His career Survived the accusation Women’s employee that he had created an enemy workplace because of his alcohol use. The woman was paid more than $ 48,000 by the Natural Resources Committee to settle her complaint in 2015. The House Ethics Commission reviewed this case in 2019 and found that the payment was acceptable.

Before his election to Congress, Mr. Grijalva acknowledged that he had a problem with drinking. After he was accused of driving under the influence of alcohol in 1985 and spent 12 days in the alcohol abuse program.

In 2018, Mr. Grijalva told the television interviewer that he had a problem with drinking years ago, but overcame it. “Once you are struggling demons and you beat them, you beat them,” he said.

Raul Manuel Grijalva was born on February 19, 1948 at the Canoa ranch, south of Tucson. His father, Raul, came to the United States under the BRACERO program, an agreement between the US and Mexico, which allowed Mexicans to work as agricultural workers; His mother, Rafael, came from Ajo, Ajo. And she didn’t speak English.

His survivors include his wife, Ramon and their three daughters, Adelita, Raquel and Marisa. He lived in Tucson.

Mr. Grijalva graduated from Sunnyside High School on the south side of Tucson in 1967 and won a bachelor’s degree in sociology at the University of Arizona, also in Tucson.

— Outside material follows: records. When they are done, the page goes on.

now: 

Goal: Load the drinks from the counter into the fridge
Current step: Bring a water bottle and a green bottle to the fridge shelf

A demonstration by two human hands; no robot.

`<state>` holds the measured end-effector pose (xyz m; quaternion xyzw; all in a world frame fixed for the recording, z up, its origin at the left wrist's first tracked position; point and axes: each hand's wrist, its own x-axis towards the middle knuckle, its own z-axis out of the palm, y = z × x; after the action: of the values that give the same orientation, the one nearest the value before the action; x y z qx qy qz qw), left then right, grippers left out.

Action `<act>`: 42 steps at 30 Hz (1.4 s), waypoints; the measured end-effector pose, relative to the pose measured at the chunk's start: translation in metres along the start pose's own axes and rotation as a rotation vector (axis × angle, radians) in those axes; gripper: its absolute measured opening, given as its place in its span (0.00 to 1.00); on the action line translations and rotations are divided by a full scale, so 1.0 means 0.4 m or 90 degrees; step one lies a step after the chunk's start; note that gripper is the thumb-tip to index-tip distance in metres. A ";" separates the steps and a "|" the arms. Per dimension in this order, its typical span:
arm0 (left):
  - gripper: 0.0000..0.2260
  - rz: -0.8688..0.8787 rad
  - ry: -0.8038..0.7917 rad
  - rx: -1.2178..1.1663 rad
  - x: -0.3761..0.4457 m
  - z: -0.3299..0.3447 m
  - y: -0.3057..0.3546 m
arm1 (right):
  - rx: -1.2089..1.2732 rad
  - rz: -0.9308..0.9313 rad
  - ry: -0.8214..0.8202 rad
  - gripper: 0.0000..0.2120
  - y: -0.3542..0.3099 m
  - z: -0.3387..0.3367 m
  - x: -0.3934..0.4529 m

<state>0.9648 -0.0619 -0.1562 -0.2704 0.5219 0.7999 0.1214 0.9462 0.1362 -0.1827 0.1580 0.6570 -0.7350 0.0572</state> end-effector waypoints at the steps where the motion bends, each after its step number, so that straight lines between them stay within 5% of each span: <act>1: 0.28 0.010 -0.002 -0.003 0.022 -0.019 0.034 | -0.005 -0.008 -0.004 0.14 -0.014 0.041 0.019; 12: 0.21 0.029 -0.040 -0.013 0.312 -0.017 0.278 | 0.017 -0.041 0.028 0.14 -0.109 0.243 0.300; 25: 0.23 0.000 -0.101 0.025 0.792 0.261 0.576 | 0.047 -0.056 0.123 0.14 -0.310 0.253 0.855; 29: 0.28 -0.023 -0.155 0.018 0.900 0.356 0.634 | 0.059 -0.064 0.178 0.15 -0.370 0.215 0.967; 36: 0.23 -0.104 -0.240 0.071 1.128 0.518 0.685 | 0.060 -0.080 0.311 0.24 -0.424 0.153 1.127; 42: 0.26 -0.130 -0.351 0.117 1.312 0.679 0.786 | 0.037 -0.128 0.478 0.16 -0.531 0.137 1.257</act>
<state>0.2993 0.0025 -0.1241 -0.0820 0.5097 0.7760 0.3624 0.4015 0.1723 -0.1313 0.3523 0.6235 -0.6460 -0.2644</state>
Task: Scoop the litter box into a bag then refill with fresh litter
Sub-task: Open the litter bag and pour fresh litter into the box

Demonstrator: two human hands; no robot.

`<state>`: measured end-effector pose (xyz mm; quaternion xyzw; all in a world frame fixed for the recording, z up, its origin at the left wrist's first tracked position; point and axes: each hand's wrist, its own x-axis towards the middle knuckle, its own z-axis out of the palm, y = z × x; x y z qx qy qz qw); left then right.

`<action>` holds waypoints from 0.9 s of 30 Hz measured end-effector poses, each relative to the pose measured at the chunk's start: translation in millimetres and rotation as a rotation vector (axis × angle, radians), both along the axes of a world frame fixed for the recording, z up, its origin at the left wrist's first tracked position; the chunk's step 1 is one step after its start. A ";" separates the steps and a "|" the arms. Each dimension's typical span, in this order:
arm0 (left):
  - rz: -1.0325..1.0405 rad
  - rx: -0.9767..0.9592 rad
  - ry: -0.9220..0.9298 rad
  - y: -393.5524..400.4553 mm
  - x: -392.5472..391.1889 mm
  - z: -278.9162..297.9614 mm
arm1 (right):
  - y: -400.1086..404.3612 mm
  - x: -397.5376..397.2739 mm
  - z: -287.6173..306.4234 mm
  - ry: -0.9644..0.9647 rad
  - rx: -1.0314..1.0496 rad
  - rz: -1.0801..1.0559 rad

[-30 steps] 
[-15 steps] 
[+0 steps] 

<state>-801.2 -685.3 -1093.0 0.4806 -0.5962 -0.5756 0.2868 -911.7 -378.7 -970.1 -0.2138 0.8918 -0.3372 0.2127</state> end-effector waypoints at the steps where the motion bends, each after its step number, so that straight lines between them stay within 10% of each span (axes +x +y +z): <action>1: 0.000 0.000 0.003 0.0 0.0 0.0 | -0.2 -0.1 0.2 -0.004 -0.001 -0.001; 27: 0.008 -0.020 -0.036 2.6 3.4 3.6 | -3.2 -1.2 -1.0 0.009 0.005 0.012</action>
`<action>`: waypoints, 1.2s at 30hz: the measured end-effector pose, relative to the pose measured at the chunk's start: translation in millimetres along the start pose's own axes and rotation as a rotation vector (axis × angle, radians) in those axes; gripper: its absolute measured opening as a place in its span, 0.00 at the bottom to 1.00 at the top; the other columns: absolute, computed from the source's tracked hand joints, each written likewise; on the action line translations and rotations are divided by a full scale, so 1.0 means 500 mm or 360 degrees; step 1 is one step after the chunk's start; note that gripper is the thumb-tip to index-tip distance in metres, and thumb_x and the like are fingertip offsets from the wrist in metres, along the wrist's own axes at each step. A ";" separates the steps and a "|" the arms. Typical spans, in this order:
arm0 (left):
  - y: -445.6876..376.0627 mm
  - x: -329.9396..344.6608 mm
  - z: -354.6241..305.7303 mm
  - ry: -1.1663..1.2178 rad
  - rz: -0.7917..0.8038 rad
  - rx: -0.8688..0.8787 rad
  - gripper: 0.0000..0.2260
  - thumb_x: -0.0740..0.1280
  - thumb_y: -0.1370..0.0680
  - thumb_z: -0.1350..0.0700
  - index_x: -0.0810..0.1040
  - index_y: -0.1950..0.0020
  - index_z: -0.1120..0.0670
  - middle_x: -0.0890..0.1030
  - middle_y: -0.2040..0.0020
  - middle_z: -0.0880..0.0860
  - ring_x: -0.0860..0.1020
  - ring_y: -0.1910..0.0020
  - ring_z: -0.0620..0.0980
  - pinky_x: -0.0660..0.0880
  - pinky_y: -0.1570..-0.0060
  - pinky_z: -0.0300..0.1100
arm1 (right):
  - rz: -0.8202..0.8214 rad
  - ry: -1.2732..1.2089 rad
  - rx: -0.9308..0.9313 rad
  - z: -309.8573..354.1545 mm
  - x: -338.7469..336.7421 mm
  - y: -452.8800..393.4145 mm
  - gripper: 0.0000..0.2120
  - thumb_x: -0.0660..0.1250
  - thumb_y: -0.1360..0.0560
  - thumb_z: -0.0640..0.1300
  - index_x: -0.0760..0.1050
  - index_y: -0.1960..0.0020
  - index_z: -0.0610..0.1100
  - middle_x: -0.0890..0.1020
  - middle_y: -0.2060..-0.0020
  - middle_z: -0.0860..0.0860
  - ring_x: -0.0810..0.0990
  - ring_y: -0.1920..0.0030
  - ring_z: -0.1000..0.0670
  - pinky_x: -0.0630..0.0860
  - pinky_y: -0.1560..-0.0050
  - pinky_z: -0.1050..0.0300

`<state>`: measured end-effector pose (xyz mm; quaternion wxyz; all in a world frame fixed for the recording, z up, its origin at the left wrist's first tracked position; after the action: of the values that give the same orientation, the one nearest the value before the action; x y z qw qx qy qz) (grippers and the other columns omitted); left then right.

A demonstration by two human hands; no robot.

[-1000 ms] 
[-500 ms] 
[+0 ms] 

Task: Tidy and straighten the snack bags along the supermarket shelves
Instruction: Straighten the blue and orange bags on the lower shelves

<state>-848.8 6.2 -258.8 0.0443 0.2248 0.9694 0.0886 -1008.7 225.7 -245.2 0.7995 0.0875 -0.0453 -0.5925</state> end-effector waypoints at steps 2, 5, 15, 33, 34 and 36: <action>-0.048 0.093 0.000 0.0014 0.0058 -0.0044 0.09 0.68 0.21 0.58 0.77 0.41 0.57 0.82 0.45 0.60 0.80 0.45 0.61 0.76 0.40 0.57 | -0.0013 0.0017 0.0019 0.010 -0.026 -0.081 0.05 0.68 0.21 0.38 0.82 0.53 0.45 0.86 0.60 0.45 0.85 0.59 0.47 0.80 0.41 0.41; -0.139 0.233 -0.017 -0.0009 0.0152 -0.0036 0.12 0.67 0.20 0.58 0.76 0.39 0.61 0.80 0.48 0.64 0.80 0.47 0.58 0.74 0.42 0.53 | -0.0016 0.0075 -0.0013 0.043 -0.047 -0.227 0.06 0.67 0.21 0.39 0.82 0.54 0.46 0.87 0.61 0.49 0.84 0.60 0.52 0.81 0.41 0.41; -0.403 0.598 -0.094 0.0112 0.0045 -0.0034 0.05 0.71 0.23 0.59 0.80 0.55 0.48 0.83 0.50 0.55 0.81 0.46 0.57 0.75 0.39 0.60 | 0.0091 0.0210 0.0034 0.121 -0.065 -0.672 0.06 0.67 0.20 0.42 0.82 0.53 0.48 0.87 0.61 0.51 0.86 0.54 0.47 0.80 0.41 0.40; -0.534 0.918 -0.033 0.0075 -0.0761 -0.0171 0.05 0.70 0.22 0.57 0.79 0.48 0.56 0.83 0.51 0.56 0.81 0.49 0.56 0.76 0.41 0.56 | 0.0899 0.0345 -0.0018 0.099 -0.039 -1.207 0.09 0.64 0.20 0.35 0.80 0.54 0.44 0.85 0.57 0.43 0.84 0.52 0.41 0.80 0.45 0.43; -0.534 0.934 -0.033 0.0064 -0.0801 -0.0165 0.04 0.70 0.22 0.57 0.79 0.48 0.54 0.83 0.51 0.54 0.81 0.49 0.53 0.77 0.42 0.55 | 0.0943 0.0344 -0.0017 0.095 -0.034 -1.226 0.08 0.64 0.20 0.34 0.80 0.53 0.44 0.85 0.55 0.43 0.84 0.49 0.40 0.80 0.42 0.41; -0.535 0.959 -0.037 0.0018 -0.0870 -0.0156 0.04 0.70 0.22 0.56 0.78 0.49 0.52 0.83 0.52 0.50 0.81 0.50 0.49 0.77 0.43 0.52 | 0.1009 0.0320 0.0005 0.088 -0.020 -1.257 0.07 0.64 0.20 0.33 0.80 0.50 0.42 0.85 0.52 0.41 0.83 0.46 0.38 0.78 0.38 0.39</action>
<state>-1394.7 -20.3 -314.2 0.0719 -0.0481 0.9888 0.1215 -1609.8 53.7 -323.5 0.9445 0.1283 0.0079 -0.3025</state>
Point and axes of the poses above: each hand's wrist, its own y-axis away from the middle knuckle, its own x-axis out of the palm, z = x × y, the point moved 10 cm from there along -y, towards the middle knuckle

He watched his political awakening to shame, which he felt like a teenager over his Chicano inheritance. “Actually, I was forced to feel that I wanted to be Anglo,” he told Tucson in 1975. “I realized what I was doing, and my embarrassment turned to anger.”

His early activism included pushing the Arizona University for Mexican American study program and the leading protests to carve the “folk park” from the city golf course in the Mexican American neighborhood. Some of the protests have become violent.

In 1972, Mr. Grijalva lost the Tucson School Board as a candidate of Raz Unida, which was founded in the southwest to advance in Chicano nationalism. He began to cultivate a milder picture and engaged in reach to the non-hippan.

Two years after his defeat he acquired the headquarters of the School Board in 1974 and remained a member until 1986. He was elected to the PIMA Supervisors Council in 1988 and resigned in 2002 for 15 years and resigned to Congress in 2002.